LecStar Telecom, Inc. v. Grenfell

616 S.E.2d 482, 273 Ga. App. 712, 2005 Fulton County D. Rep. 1788, 2005 Ga. App. LEXIS 555
CourtCourt of Appeals of Georgia
DecidedJune 3, 2005
DocketA05A0032
StatusPublished
Cited by4 cases

This text of 616 S.E.2d 482 (LecStar Telecom, Inc. v. Grenfell) is published on Counsel Stack Legal Research, covering Court of Appeals of Georgia primary law. Counsel Stack provides free access to over 12 million legal documents including statutes, case law, regulations, and constitutions.

Bluebook
LecStar Telecom, Inc. v. Grenfell, 616 S.E.2d 482, 273 Ga. App. 712, 2005 Fulton County D. Rep. 1788, 2005 Ga. App. LEXIS 555 (Ga. Ct. App. 2005).

Opinion

ANDREWS, Presiding Judge.

The judgment at issue in this case arose from an arbitration award in favor of James Grenfell. Grenfell submitted a claim for breach of an employment contract to binding arbitration and was awarded $1,012,500 against LecStar/Corzon, Inc. The court granted Grenfell’s petition for judicial confirmation of the award plus statutory interest on November 4, 2002.
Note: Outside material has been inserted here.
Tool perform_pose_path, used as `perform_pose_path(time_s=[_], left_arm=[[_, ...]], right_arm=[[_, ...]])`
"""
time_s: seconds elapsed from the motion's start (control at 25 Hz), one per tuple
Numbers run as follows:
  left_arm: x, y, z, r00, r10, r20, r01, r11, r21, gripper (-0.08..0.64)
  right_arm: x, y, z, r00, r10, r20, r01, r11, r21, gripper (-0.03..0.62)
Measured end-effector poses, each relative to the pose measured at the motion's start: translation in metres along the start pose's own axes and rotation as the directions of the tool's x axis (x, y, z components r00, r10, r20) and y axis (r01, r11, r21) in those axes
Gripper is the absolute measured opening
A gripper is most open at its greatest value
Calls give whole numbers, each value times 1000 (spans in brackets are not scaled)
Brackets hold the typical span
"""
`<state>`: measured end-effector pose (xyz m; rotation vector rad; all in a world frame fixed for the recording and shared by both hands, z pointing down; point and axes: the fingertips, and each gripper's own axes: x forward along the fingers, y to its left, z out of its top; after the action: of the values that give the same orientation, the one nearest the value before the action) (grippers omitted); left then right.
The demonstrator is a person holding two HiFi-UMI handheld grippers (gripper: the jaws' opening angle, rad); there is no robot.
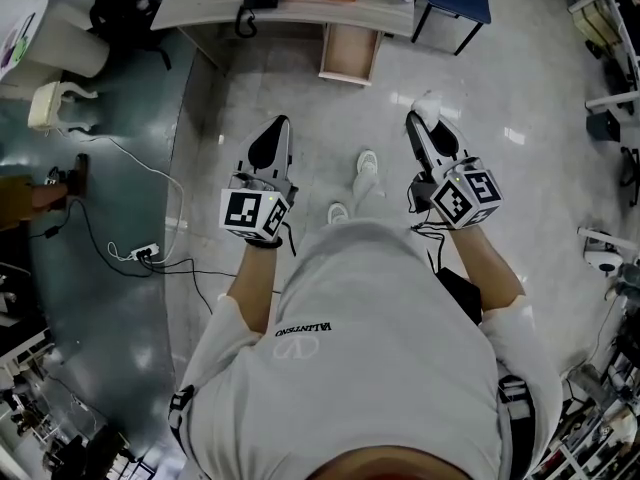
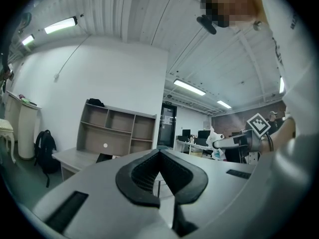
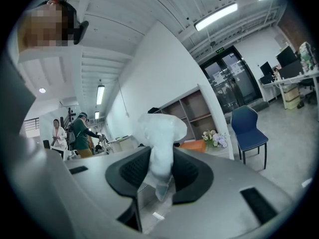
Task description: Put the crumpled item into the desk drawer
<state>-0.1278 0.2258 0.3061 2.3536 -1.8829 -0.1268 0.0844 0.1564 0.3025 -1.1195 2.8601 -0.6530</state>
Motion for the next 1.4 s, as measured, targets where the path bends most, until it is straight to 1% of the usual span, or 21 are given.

Nearly a year later, Grenfell filed a motion to change the name of the defendant from LecStar/Corzon to LecStar Corporation and LecStar Communications Corporation. 1 The court granted the motion. It is from this order that LecStar Telecom, Inc., who was not a party to the arbitration proceeding below, appeals. 2 For reasons that follow, we conclude the trial court did not abuse its discretion in *713 granting the motion to correct the misnomer and affirm.

1. LecStar Telecom argued below and now on appeal that the court should not allow Grenfell to correct the misnomer because Grenfell was trying to substitute defendants after the end of the arbitration process. Specifically, LecStar Telecom claims that Grenfell’s failure to timely seek to modify or to vacate the award within the statutory time periods in OCGA §§ 9-9-11 and 9-9-14 precluded his efforts to change the award.

But, this is not a modification of an arbitration award. The court made no substantive change affecting the merits of the award itself. Compare Tanaka v. Pecqueur, 268 Ga. App. 380, 381 (1) (601 SE2d 830) (2004) (trial court vacated judgment on arbitration award because it failed to consider counterclaim; doing so was error because it was outside term of judgment entered). Although the Georgia Arbitration Code (GAC) contains certain procedural rules uniquely tailored to arbitration, the legislature also incorporated portions of the Civil Practice Act (CPA) into the statutory framework for arbitration. In pertinent part, the GAC requires: “Upon confirmation of the award by the court, judgment shall be entered in the same manner as provided by Chapter 11 of this title and be enforced as any other judgment or decree.” OCGA § 9-9-15 (a).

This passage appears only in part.